Batey is a Puerto Rican Taino Indian word for the meeting place of tribal chiefs – a solemn place where their wisdom and years of experience were combined to make decisions that would affect the future of their people for generations to come. You can imagine how those noble chiefs would turn in their graves if they were to see that word is now used to describe a filthy, decrepit, festering (but immensely popular) bar like El Batey.

During happy hour El Batey Bar on Calle Christo in Old San Juan is the pit stop for a crowd of losers, alcoholics, and lonely men in white-collar garb on the way back home from work. Journalists drift in after covering the governor in his Palace down the street and share the gossip about the latest political scandal with local artists showing in the galleries next door. They engage in such furious debate about political theory and government policies that it's sometimes hard to imagine that only a few short weeks before they were washroom attendants at the local Hilton. After dinner the Batey becomes a distributor of paper cups full of beer and booze for hundreds (thousands on weekends and festival days – which in Puerto Rico is every other day) of beautiful, affluent, Puerto Rican young people who overflow the bar and spill out onto the streets then spill their guts into the sewers. Around 2 AM, after all the other watering holes are closed the night people come. At 4 AM the mood is bluer than the cobblestone streets outside, as last nights’ fun dissipates into this mornings’ depression. And all those who’d stopped in after work have shown incredible willpower and self-control if they don’t find themselves passed out in their cars in the wee hours of the morning, or worse on a park bench – sans watch and wallet, of course.

Still one can see why many feel comfortable in a place like this.
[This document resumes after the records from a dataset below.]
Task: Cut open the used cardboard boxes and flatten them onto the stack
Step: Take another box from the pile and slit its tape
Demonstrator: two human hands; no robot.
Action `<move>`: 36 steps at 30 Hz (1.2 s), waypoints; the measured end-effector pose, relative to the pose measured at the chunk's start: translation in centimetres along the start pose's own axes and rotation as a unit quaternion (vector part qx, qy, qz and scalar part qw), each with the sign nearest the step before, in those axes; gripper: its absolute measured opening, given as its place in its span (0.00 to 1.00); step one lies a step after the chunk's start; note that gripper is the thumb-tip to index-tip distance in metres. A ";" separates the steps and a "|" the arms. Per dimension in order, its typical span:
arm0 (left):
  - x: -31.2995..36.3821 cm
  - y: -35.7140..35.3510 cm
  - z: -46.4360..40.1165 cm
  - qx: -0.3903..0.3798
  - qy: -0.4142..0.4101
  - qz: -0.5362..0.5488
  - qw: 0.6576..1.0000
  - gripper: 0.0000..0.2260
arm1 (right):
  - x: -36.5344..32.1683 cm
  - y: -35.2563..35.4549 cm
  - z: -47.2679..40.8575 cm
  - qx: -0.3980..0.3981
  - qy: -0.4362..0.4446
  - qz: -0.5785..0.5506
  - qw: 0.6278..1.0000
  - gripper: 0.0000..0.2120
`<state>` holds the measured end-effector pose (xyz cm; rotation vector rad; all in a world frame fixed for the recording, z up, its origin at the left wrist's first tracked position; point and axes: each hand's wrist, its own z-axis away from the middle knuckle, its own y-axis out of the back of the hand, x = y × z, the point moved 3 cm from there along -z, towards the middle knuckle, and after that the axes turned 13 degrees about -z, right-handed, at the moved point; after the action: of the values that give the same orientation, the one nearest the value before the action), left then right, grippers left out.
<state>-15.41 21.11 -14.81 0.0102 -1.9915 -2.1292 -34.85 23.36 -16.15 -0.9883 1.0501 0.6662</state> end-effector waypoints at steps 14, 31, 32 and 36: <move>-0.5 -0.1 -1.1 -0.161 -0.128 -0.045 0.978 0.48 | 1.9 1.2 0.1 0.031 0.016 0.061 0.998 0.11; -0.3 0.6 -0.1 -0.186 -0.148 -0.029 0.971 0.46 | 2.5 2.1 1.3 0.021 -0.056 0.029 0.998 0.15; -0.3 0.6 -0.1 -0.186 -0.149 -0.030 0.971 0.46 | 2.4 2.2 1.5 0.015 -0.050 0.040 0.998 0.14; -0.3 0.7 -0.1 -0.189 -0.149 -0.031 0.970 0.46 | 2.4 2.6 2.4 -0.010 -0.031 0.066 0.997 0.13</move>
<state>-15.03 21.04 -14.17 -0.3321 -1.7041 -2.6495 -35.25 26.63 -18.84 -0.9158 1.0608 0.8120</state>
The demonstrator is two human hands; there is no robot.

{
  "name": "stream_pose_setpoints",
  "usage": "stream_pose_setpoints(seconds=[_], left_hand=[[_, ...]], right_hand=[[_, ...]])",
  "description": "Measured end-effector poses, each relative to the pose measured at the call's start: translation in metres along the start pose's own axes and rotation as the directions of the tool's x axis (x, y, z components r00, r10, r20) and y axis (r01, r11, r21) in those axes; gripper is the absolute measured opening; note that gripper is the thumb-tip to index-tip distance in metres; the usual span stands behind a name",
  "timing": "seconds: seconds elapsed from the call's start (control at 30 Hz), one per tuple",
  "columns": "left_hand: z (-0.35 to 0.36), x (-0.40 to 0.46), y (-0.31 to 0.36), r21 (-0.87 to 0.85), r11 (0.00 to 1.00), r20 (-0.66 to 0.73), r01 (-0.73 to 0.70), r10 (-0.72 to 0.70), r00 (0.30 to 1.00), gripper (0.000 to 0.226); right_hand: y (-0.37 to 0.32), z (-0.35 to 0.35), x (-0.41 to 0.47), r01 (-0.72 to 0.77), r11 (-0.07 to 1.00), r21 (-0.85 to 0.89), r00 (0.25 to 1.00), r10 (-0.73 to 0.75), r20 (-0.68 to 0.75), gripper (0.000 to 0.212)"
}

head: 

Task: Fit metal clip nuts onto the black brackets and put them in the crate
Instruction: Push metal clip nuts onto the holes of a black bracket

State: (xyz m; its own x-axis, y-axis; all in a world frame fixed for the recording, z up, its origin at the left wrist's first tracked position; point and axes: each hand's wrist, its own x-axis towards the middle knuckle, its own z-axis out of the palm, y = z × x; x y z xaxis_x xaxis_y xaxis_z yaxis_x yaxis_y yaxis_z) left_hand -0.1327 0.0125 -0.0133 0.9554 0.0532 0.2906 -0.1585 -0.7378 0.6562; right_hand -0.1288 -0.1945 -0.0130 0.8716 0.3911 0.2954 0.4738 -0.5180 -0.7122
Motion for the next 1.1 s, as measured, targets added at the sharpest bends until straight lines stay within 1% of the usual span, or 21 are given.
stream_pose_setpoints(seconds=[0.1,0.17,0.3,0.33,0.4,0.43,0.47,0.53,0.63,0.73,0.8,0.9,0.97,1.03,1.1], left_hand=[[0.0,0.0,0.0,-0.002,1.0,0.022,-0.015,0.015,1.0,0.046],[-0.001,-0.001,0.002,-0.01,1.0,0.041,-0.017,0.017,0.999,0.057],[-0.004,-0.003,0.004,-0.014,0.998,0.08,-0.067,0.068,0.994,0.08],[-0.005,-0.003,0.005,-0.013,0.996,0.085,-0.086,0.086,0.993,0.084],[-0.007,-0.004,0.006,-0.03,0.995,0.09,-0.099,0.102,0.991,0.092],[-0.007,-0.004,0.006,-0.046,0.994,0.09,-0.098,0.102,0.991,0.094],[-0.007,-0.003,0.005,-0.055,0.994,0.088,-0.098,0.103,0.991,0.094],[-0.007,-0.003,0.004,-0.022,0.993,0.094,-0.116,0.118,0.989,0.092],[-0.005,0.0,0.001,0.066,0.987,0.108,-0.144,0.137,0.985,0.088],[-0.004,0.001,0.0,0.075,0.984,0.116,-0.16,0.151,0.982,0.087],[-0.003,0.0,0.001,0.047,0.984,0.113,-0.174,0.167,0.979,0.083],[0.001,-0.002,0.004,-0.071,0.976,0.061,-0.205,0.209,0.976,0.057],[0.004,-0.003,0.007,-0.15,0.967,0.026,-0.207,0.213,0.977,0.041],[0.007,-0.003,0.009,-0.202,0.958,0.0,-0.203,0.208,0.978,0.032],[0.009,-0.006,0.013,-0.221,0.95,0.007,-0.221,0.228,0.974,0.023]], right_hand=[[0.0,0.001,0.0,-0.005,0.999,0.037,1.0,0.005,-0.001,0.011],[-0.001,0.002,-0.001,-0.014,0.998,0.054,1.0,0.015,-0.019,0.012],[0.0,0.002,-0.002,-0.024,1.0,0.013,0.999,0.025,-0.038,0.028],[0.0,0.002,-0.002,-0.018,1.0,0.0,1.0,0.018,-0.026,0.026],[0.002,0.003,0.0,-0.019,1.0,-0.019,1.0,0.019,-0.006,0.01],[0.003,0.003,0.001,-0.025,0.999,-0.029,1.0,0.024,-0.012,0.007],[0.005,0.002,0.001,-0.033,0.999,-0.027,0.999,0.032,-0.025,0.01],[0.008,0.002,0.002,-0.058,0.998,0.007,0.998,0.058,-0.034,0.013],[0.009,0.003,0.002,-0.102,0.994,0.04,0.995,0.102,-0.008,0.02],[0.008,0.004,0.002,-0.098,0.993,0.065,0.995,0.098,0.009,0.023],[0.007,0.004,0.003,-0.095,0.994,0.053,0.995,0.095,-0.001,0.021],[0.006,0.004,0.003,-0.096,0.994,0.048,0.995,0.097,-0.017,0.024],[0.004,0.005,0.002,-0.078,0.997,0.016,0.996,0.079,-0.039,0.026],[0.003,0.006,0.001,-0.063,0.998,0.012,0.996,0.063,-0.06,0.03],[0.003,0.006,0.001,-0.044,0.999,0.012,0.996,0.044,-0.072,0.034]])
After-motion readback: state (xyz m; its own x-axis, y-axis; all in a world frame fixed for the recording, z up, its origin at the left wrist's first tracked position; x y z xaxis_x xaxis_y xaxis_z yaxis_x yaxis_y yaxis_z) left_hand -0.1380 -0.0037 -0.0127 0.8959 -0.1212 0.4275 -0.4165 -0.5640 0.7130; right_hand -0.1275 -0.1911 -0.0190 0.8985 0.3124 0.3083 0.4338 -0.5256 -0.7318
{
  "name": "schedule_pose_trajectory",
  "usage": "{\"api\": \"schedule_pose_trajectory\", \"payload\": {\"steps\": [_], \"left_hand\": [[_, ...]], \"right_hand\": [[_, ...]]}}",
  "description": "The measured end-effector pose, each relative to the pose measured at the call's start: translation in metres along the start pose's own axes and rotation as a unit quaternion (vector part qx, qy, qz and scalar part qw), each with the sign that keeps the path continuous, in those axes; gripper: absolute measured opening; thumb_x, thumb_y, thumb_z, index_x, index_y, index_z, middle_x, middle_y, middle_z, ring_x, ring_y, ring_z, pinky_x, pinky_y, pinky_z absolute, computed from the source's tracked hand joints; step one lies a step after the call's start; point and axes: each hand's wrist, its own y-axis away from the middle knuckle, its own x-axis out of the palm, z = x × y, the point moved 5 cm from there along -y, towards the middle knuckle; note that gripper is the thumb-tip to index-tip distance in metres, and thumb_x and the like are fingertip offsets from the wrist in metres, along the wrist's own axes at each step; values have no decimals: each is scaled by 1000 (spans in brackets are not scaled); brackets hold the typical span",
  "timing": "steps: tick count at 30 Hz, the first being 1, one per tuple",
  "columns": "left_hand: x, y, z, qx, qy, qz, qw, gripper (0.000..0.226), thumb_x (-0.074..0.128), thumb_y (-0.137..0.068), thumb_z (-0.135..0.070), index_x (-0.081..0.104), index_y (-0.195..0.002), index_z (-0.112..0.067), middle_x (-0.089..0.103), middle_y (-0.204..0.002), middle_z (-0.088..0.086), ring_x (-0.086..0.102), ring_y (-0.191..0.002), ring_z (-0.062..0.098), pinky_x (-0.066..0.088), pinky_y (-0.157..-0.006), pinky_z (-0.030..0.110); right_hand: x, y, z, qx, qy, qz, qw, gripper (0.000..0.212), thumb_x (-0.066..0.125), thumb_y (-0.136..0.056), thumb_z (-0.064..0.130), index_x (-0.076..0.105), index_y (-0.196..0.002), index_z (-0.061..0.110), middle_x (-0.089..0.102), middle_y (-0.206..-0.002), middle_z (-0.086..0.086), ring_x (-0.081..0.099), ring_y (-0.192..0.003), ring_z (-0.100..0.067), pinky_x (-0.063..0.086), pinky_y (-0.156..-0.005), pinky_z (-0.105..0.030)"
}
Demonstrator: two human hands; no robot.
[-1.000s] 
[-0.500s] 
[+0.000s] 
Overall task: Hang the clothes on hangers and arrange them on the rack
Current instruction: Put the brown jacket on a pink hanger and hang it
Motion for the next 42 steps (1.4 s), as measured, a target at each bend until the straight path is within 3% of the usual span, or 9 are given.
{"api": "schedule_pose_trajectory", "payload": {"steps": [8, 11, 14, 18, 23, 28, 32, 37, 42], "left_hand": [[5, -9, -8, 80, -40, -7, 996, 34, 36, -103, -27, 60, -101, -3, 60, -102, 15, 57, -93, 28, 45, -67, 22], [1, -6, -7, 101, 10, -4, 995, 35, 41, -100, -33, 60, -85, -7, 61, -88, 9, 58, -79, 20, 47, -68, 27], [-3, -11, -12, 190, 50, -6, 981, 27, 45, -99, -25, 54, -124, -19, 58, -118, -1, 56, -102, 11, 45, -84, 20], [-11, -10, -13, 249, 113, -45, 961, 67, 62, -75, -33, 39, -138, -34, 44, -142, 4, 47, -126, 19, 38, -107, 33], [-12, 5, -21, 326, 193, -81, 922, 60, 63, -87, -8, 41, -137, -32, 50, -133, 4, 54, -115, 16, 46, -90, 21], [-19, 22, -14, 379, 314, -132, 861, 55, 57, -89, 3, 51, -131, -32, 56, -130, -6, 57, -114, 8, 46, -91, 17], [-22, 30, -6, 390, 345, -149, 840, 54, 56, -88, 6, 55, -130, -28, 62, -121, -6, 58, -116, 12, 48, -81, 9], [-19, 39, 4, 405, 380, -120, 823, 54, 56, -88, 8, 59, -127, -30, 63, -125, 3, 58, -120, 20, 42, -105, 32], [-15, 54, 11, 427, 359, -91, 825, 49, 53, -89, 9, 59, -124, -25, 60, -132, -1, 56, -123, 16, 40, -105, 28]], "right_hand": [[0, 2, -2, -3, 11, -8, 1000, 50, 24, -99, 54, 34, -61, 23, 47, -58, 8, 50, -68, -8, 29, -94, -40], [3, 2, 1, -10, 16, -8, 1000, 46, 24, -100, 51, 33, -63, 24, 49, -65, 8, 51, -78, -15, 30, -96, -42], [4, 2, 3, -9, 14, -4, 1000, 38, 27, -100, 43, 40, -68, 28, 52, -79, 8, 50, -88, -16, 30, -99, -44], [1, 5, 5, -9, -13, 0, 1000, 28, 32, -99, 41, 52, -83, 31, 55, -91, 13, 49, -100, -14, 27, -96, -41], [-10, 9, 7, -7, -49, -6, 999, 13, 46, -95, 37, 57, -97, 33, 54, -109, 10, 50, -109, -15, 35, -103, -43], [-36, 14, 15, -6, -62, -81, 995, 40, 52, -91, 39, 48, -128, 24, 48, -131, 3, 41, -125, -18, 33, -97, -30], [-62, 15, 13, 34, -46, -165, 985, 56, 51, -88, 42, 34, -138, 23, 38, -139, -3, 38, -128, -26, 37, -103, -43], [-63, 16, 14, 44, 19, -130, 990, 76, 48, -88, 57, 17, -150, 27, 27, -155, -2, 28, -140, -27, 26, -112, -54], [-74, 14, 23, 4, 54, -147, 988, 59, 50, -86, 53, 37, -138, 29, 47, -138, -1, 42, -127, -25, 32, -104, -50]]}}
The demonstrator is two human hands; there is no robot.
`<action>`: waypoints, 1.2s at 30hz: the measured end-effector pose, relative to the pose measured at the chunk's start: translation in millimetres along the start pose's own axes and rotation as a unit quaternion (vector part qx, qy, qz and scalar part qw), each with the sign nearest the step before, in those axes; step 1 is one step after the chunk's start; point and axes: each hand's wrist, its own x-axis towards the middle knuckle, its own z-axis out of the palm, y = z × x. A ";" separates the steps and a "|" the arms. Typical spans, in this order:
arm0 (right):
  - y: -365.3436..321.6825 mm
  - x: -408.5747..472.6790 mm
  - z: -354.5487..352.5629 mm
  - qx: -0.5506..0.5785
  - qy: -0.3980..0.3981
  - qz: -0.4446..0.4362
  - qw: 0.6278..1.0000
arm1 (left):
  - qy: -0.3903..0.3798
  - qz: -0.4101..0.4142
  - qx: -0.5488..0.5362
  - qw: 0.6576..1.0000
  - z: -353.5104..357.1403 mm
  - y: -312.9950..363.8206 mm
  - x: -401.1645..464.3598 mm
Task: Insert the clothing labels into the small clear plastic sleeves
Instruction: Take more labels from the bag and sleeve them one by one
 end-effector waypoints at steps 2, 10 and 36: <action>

A product of the Hand Grenade School of Architecture, the walls have not been painted or repaired since the Spaniards built it in the 17th century. Mold has turned the grout dark green, and the brickwork – no doubt carefully laid down by master journeymen of the time – is now worn away to the point that the walls look like they've been carved out of a limestone hill. The toilets have been pulverized so many times by falling bricks that many patrons prefer to urinate or snort coke out in the courtyard. There are signs in them that read "NO POT SMOKING HERE!" but nobody pays attention. It's a place where you know that no matter how poor your self esteem, no matter how low the standards you've set for yourself, this bar is proof that there's worse.

Yet in spite of it all, El Batey does have a charm that would be impossible to reproduce anywhere else. The walls are covered with George Mabuchi’s caricatures of the regulars, which is not only an uncommon touch of class but also a striking contrast to the regulars themselves, who have aged more than twenty years since the drawings were made. The lamps are covered with business cards of those who have been passing through for decades. The bar is carved with the names of many a regular. And the beer is the cheapest in town.

Davy Jones, the owner, does not serve Piņa Coladas. "This ain't no goddamn soda fountain," he snarls through the stub of his cigar. His orders to the bartenders are "Don't take any crap from the customers! " and "If I catch your fingers in the till I'll break them with that . . . pointing to the sawed-off baseball bat under the bar! Davy has become a millionaire even though his bar is the cheapest in town, a true extension of his personality. "I've made my bones," says Mr. Jones. He refuses to have the walls washed or painted for fear they will fall down. Plaster from the ceiling has been known to fall from time to time, so, if you go, request a hard-hat, one is usually kept under the bar for finicky patrons.